Unser Kollegium, euere Eltern, der Schulverein und ich persönlich haben unser Möglichstes getan, um euch für euere Zukunft zur rüsten. Ihr habt beachtliches Wissen, große Fähigkeiten und kostbare Werte, bestimmt auch viele Freunde mitnehmen dürfen. Mit diesen Gaben, da bin ich mir sicher, kann wirklich kaum etwas schief gehen und ich danke allen von Herzen, die daran mitgearbeitet haben, euch so reich auszustatten. Abschließend sei aber nochmals ein Blick in die Bibel erlaubt.
Da heißt es im 33. Psalm im 16. Vers: „Einem König hilft nicht seine große Macht; ein Held kann sich nicht retten durch seine große Kraft.“
In den folgenden Versen wird ganz deutlich gemacht: Vertraut auf die Hilfe Gottes, seine Güte wird über euch sein. Denn ohne ihn, auch das habt ihr sicher nicht zuletzt bei uns gelernt, kann nichts gelingen. Er wird euer Schild und euer Trost sein. Er wird euch den rechten Weg zeigen und euch leiten ein Leben lang.
So könnt ihr wahre Helden werden, ein kleines bisschen super seid ihr ja jetzt schon.
Amen.
Achso ja, nach den ganzen Zahlenspielereien - wer aufgepasst hat, konnte die Vier hier häufig entdecken - ein letzter Satz, vielleicht auch zwei oder vier?
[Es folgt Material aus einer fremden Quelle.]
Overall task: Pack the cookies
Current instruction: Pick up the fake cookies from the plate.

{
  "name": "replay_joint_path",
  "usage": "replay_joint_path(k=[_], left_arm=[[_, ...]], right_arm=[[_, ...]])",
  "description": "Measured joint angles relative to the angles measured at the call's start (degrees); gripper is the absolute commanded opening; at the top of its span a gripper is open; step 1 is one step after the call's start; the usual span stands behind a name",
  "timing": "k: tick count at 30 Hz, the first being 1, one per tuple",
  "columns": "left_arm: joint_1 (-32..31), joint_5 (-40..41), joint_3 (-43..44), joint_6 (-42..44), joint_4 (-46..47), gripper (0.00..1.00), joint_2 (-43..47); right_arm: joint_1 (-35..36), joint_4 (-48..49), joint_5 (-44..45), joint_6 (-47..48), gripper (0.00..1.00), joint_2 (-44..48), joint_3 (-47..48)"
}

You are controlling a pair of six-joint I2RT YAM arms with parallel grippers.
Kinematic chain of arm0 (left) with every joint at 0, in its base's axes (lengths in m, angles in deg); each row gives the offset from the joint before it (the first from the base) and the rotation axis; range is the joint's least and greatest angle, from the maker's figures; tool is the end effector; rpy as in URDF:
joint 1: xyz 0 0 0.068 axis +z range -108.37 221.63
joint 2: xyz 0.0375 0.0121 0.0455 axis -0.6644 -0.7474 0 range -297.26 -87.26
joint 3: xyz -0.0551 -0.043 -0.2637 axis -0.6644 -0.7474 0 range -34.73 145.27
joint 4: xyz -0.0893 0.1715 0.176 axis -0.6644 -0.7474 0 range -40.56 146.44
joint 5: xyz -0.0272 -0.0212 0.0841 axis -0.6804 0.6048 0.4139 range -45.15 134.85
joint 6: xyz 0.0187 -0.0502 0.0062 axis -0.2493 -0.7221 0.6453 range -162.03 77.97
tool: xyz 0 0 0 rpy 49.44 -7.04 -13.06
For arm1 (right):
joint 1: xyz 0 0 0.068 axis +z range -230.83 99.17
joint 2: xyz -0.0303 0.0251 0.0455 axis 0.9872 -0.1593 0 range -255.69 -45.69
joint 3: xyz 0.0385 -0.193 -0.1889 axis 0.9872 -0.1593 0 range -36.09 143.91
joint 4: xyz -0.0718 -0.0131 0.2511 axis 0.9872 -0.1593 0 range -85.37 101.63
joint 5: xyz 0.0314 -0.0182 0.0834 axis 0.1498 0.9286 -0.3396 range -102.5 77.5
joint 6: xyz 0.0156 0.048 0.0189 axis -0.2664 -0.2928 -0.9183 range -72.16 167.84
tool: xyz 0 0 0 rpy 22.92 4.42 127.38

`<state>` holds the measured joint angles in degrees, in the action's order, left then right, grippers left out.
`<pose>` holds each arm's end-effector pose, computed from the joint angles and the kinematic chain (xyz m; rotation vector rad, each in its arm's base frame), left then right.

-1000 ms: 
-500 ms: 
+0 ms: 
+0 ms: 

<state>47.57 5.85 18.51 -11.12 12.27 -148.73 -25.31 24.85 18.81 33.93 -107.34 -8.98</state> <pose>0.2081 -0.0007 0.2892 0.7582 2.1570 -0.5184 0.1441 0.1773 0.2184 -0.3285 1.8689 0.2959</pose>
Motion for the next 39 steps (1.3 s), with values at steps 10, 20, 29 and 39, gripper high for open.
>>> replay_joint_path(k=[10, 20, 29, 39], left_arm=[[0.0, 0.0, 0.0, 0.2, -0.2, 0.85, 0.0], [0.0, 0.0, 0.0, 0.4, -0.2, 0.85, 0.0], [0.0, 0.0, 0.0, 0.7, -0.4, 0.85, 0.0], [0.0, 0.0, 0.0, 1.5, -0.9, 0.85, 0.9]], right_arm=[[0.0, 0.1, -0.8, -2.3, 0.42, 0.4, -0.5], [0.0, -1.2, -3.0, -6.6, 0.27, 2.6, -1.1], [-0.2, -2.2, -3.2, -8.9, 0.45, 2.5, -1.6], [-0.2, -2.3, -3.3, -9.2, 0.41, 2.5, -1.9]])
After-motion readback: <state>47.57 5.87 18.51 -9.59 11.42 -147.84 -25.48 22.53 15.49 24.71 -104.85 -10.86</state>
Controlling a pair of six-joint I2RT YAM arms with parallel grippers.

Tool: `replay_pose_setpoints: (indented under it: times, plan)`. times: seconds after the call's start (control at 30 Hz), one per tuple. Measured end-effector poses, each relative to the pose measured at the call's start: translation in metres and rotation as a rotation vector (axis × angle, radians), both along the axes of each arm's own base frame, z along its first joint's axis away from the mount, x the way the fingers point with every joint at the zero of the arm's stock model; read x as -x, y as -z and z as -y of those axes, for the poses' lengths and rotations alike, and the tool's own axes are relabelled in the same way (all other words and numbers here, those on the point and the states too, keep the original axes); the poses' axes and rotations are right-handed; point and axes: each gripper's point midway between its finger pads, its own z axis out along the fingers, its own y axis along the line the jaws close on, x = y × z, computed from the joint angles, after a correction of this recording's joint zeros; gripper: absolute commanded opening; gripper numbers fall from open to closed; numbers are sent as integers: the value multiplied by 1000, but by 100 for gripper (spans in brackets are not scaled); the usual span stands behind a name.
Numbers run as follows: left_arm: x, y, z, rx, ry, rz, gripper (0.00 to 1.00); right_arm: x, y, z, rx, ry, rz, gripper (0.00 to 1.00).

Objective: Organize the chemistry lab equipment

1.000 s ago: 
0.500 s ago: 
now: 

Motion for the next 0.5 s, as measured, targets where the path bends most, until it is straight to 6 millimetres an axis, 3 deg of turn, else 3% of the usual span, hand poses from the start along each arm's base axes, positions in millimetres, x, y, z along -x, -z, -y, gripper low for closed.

Im vergangenen Jahr durfte ich dann ja tatsächlich Vater werden. Eine Schülerin berichtete wohl daheim von diesem Umstand mit den Worten „… dass ich das noch erleben darf.“ Ähnlich dachte auch ich, fühlte mich aber Dank meiner Erfahrungen mit euch durchaus gut vorbereitet, von Fremdeln oder gar Angst keine Spur. Habt auch dafür Dank, meine lieben Kinder.